If you’ve never got the chance to start checking Web Scraping out and how it works, this is the chance.
I’m going to show you 4 easy steps to start out with Web Scraping with Nodejs and how you can make a simple scraper for yourself.
Table of contents
- Prerequisites
- Initiating the project
- Installing the dependencies
- Writing the code
- 1. Including the libraries in our code
- Request-Promise
- Cheerio
- 2. Sending the request
- 3. Parsing with Cheerio
- 4. Returning and making use of them
- Full Code
- Want to learn more?
Let’s start, I’m sure you will learn something interesting by the end of post.
Prerequisites
So, first, in order to start scraping and coding with NodeJs, you actually need to make sure:
- Have NodeJs installed ( try to have the latest stable version all the time )
You can easily get Node from their actual website on NodeJs.org if you don’t have it already.
Initiating the project
Now, you need to make sure you create a new blank project instantiated with npm init
- Create a new and empty folder
- Open the terminal ( with either mac or windows ) and navigate to that folder
- And then simply write inside of the Terminal the following code
$ npm init
And this will ask you to input some details for your project and if you don’t want to input some of them, you can just hit enter and leave them blank.
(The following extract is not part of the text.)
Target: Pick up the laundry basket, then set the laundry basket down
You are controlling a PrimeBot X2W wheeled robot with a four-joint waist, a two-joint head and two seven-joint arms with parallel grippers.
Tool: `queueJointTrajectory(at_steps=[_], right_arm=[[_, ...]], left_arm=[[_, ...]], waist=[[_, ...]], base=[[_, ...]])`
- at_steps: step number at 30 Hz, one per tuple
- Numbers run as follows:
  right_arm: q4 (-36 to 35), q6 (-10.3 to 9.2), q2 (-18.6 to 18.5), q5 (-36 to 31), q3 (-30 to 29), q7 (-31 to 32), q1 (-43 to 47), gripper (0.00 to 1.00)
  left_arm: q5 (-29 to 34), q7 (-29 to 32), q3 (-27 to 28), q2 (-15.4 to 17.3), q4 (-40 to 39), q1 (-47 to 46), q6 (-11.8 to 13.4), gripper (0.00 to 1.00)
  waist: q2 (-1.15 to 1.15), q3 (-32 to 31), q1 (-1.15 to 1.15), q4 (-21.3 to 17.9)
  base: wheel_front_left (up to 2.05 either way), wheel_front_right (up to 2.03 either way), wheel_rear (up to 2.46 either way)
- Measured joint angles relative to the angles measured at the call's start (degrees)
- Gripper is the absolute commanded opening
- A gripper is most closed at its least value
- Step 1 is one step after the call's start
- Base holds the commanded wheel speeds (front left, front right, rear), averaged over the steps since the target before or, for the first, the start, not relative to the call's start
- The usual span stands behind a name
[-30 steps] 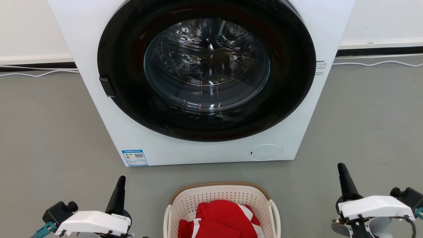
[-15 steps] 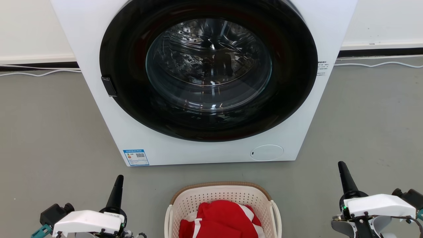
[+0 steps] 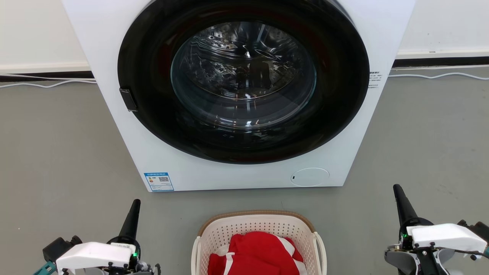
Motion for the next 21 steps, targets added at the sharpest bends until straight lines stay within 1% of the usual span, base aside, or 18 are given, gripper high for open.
queueJointTrajectory(at_steps=[21], right_arm=[[-1.6,0.00,0.3,12.6,-1.8,3.4,0.0,0.00]], left_arm=[[-12.0,3.7,2.0,-0.8,-1.1,0.0,0.0,0.00]], waist=[[0.00,-0.1,0.00,0.6]], base=[[0.00,0.00,0.00]])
So by the end of the initiation, you will have something looking like this: ( in your package.json
file )
{ "name": "LearnScraping.com", "version": "1.0.0", "description": "", "main": "index.js", "scripts": { "test": "echo \"Error: no test specified\" && exit 1" }, "author": "Grohs Fabian", "license": "ISC", "dependencies": { } }
Installing the dependencies
Now we need to make sure we at least have the required dependencies for your new project so that we can start to write some code.
Here’s what you’ll need to install:
- request-promise
- cheerio
And you can install these by using the following code in your Terminal just like you did with the npm init c
$ npm install request-promise --save
and do the same with the cheerio library.
To make sure you installed them properly, you can check your package.json
Writing the code
In this example, we are going to take a simple example, just like we did with NodeJs Web Scraping with Puppeteer and we’re going to create a scraper with this method also, for an IMDB Movie page.
1. Including the libraries in our code
Firstly we need to input the libraries that we just installed so that we can make use of them.
const request = require('request-promise'); const cheerio = require('cheerio');
And here is some info about them:
Request-Promise
We’re going to use this library to send direct requests to an url and basically get the response so that we can parse it.
In our case, we are going to send a GET Request
PS: We are using this library instead of the “normal” one which is called “request” just for the fact that ( as the name says ) it is returning a promise. Meaning that we can make use of the ES6 Async Await syntax, which I personally love.
Cheerio
For parsing html content, cheerio is the best and the most popular solution you get.
You basically need to input it the HTML and then you can parse it by using the jquery selectors and methods a
What I mean by that is, you can use most of the functions available in jquery in order to parse / scrape content from the html that we get. Stay tuned for the actual piece of code thats doing it.
2. Sending the request
Now that we have everything else ready, lets start to create the actual code that is sending the request to their server.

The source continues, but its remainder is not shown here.